我正在编写解析器。一页不会加载为完整版本(并非所有脚本都已执行)。如果我用浏览器加载page(https://hh.ru/employer/negotiations/change_topic?r=5598e4e9000318fe590000bde1526e666d5968)很好,但是用htmlunit却不能加载一些脚本(我认为)。 Firefox页面已启用按钮。但是加载了htmluntit的同一页面禁用了按钮的属性,因此我无法提交(即使我删除了此attr,也已发送但无法正常工作)。所以,我不明白为什么htmlunit页面不起作用。
我的设置:
WebClient webClient = new WebClient(BrowserVersion.FIREFOX_60);
webClient.getCookieManager().setCookiesEnabled(true);
webClient.getOptions().setJavaScriptEnabled(true);
webClient.getOptions().setTimeout(35000);
webClient.getOptions().setUseInsecureSSL(true);
webClient.getOptions().setRedirectEnabled(true);
//overcome problems in js
webClient.getOptions().setThrowExceptionOnScriptError(false);
webClient.getOptions().setPrintContentOnFailingStatusCode(false);
webClient.setCssErrorHandler(new SilentCssErrorHandler());
webClient.getOptions().setThrowExceptionOnFailingStatusCode(false);
webClient.setAjaxController(new NicelyResynchronizingAjaxController());
webClient.waitForBackgroundJavaScript(100000);
webClient.waitForBackgroundJavaScriptStartingBefore(100000);
getWebClient().setAlertHandler(new CollectingAlertHandler(new ArrayList<>()));
webClient.getOptions().setCssEnabled(true);
WebRequest requestSettings = new WebRequest(url, HttpMethod.GET);
requestSettings.setAdditionalHeader("Accept", "text/html,application/xhtml+xml,application/xml;q=0.9,image/webp,image/apng,*/*;q=0.8");
requestSettings.setAdditionalHeader("Accept-Encoding", "gzip, deflate, br");
requestSettings.setAdditionalHeader("Accept-Language", "en-US,en;q=0.9");
requestSettings.setAdditionalHeader("Connection", "keep-alive");
requestSettings.setAdditionalHeader("Host", "hh.ru");
requestSettings.setAdditionalHeader("TE", "Trailers");
requestSettings.setAdditionalHeader("Upgrade-Insecure-Requests", "1");
requestSettings.setAdditionalHeader("User-Agent", "Mozilla/5.0 (Windows NT 6.1; Win64; x64) AppleWebKit/537.36 (KHTML, like Gecko) Chrome/65.0.3325.146 Safari/537.36");
webClient.getPage(requestSettings);
当我尝试调用myButton.click()时,出现此错误:
12:57:25,905 [Thread-7] ERROR com.gargoylesoftware.htmlunit.javascript.DefaultJavaScriptErrorListener - Error during JavaScript execution
======= EXCEPTION START ========
Exception class=[net.sourceforge.htmlunit.corejs.javascript.EvaluatorException]

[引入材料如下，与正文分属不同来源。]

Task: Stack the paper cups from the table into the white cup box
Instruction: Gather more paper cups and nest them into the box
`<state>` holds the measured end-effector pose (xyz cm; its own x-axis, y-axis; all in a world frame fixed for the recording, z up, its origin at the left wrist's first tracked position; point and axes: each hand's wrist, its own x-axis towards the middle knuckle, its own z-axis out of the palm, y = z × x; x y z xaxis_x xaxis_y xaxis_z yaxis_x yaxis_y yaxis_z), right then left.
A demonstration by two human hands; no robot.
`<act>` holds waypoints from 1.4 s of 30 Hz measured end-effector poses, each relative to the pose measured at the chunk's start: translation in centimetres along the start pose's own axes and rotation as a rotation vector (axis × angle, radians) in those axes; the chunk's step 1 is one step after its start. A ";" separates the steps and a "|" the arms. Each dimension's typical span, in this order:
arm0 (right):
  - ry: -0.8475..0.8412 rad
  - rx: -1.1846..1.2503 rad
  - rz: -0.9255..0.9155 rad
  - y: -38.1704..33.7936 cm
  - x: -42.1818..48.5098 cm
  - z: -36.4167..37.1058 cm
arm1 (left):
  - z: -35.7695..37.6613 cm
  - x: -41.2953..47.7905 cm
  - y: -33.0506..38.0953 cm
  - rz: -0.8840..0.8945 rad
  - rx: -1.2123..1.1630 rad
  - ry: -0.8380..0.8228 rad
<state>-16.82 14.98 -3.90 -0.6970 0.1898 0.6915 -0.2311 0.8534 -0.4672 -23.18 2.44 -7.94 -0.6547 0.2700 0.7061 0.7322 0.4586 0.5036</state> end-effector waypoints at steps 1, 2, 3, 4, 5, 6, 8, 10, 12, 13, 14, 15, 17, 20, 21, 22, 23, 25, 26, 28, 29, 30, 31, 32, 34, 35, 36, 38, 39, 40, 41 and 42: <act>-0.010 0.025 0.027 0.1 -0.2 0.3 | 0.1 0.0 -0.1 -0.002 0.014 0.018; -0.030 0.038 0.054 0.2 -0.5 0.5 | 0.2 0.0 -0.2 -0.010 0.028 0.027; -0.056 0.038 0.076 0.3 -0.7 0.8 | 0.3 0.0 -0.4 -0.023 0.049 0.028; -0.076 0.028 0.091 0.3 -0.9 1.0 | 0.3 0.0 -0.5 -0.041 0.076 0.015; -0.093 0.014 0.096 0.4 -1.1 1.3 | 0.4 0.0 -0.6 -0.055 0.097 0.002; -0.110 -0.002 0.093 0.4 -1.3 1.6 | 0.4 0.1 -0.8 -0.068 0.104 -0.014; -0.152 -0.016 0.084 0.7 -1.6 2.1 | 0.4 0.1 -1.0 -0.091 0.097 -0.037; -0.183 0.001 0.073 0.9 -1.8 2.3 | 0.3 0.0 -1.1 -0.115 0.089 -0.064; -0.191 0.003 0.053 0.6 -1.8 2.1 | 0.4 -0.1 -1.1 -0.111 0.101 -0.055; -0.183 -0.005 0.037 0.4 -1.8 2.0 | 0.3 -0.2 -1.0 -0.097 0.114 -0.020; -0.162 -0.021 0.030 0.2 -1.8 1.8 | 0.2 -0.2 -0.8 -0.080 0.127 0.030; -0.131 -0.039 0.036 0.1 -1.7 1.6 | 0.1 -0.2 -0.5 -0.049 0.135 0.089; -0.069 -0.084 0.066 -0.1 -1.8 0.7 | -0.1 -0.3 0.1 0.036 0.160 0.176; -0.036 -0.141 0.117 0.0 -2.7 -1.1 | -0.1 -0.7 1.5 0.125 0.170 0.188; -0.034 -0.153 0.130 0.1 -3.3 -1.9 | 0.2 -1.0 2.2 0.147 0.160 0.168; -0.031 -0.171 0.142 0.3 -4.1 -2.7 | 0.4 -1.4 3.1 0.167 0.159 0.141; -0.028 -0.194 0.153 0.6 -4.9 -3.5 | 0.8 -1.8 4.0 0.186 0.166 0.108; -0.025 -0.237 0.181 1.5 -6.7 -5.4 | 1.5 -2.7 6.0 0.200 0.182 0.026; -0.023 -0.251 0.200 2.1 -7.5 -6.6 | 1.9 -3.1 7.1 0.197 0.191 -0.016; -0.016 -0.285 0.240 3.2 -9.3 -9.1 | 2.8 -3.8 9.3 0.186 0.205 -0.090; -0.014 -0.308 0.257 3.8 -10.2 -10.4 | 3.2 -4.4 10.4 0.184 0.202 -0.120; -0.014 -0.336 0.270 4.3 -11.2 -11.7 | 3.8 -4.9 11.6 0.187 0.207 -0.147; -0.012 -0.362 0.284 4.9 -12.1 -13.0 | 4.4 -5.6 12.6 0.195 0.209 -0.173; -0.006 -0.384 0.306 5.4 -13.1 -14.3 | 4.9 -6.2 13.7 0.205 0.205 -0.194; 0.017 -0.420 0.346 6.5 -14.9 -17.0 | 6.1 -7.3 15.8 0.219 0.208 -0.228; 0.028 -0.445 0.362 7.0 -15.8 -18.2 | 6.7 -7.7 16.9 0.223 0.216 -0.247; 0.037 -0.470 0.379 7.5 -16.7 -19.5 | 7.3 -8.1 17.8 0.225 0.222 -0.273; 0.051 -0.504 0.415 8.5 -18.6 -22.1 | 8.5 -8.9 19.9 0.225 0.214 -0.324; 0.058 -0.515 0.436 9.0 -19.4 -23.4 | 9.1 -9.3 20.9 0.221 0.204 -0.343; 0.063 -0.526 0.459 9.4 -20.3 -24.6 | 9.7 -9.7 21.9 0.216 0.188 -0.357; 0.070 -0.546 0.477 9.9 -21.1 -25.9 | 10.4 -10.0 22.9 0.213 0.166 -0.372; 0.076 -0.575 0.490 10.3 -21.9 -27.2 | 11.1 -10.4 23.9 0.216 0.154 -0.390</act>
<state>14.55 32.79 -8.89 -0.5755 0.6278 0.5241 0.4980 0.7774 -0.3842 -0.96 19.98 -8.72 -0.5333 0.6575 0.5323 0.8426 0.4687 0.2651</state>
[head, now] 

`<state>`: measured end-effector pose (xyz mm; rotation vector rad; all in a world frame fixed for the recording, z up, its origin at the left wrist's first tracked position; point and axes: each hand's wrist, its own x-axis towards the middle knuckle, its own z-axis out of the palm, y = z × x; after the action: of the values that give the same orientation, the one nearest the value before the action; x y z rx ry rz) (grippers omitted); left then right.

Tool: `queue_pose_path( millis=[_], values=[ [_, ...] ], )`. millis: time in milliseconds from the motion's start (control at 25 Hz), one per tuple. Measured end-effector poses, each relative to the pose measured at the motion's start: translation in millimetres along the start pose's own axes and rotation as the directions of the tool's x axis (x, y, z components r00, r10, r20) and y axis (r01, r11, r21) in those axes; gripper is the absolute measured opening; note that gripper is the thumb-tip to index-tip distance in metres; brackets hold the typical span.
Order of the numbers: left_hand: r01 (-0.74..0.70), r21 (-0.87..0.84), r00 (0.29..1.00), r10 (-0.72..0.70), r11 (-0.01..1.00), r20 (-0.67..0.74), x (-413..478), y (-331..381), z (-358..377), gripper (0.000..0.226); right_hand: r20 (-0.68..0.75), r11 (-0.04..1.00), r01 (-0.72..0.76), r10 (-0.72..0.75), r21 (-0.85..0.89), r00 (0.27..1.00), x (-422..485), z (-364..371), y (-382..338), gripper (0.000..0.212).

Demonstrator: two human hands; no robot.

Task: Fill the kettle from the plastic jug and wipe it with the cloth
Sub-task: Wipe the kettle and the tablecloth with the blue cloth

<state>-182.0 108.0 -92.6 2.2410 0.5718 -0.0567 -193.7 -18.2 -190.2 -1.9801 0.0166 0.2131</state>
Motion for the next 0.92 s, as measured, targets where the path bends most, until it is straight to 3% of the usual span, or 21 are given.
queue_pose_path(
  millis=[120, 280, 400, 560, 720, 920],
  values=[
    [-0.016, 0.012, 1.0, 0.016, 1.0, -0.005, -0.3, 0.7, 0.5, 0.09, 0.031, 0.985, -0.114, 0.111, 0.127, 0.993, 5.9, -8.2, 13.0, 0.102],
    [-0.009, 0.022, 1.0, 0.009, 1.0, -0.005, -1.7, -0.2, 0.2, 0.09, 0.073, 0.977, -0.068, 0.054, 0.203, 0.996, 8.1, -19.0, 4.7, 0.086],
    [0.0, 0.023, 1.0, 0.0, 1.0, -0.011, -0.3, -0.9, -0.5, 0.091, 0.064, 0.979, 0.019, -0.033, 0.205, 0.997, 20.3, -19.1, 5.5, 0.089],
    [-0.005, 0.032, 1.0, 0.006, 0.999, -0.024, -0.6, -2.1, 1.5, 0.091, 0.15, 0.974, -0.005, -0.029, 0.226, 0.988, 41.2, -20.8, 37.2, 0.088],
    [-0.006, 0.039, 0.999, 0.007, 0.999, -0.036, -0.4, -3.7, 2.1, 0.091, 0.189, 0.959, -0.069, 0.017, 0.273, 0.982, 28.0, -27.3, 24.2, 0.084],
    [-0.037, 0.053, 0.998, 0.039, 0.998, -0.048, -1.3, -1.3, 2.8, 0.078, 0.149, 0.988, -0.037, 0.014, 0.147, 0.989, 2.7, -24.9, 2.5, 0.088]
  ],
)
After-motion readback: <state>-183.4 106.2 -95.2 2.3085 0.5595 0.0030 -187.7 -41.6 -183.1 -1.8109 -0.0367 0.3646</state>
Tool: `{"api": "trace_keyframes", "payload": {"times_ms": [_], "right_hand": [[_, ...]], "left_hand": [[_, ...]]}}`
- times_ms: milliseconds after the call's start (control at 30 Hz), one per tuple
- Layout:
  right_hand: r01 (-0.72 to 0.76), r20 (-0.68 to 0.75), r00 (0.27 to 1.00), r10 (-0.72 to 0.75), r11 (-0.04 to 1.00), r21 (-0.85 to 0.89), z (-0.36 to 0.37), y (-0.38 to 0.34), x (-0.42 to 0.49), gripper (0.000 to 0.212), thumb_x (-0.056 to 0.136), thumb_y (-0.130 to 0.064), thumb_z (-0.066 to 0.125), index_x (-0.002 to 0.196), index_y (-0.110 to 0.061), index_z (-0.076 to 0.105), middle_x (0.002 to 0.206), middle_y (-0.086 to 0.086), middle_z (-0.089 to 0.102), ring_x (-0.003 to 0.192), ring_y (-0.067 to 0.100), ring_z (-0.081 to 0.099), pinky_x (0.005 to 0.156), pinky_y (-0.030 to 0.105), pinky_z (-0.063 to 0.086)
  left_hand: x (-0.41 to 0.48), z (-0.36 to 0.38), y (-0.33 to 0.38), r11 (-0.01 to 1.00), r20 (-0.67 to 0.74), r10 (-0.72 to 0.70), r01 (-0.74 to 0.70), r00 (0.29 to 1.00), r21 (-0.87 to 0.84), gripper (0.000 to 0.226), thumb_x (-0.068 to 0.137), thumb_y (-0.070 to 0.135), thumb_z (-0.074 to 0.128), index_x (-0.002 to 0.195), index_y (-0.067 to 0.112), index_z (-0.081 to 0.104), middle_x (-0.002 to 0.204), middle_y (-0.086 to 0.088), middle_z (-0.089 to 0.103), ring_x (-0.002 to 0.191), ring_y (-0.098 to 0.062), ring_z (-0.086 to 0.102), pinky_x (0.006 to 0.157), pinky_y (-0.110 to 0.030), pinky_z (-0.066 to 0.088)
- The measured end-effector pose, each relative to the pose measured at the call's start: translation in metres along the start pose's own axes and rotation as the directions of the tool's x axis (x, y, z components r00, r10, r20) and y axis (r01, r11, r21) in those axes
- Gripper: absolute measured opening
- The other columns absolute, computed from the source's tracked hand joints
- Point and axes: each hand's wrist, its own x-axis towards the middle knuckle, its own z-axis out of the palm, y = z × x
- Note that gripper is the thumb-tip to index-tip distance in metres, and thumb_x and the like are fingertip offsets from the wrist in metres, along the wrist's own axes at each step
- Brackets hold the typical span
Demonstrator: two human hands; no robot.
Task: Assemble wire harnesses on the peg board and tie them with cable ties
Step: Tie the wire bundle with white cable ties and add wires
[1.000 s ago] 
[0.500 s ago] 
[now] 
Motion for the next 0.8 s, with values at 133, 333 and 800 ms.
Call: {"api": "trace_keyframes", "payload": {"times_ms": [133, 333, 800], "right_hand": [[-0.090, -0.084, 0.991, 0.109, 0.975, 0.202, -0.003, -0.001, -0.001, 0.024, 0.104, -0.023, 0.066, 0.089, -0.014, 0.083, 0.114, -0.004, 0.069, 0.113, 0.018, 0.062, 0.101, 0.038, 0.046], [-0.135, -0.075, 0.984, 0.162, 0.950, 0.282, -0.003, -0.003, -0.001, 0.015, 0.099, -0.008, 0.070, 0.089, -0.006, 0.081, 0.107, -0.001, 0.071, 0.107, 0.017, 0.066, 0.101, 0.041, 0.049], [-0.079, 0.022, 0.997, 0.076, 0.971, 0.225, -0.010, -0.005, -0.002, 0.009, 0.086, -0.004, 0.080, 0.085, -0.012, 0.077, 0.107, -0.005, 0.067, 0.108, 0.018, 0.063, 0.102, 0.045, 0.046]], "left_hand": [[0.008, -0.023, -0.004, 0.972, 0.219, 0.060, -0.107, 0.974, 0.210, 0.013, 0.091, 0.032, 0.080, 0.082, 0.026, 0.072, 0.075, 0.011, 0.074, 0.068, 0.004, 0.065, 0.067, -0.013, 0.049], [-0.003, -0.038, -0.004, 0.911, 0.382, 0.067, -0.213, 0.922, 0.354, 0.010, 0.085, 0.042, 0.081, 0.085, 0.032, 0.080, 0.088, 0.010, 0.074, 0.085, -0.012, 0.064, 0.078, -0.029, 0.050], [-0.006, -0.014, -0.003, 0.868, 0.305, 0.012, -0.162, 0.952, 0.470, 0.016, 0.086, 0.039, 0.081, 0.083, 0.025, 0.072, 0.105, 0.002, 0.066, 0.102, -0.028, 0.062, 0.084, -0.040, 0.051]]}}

com.gargoylesoftware.htmlunit.ScriptException: syntax error (script in https://hh.ru/employer/negotiations/change_topic from (2, 454) to (39, 18)#34)
at com.gargoylesoftware.htmlunit.javascript.JavaScriptEngine$HtmlUnitContextAction.run(JavaScriptEngine.java:885)
...
at com.gargoylesoftware.htmlunit.html.DomElement.click(DomElement.java:859)
at com.headhunter.hhelper.Headhunter.invite(Headhunter.java:233)
at com.headhunter.hhelper.Headhunter.doInvite(Headhunter.java:150)
at com.headhunter.hhelper.SearchController$2.run(SearchController.java:126)
at java.lang.Thread.run(Thread.java:745)
Caused by: net.sourceforge.htmlunit.corejs.javascript.EvaluatorException: syntax error (script in https://hh.ru/employer/negotiations/change_topic from (2, 454) to (39, 18)#34)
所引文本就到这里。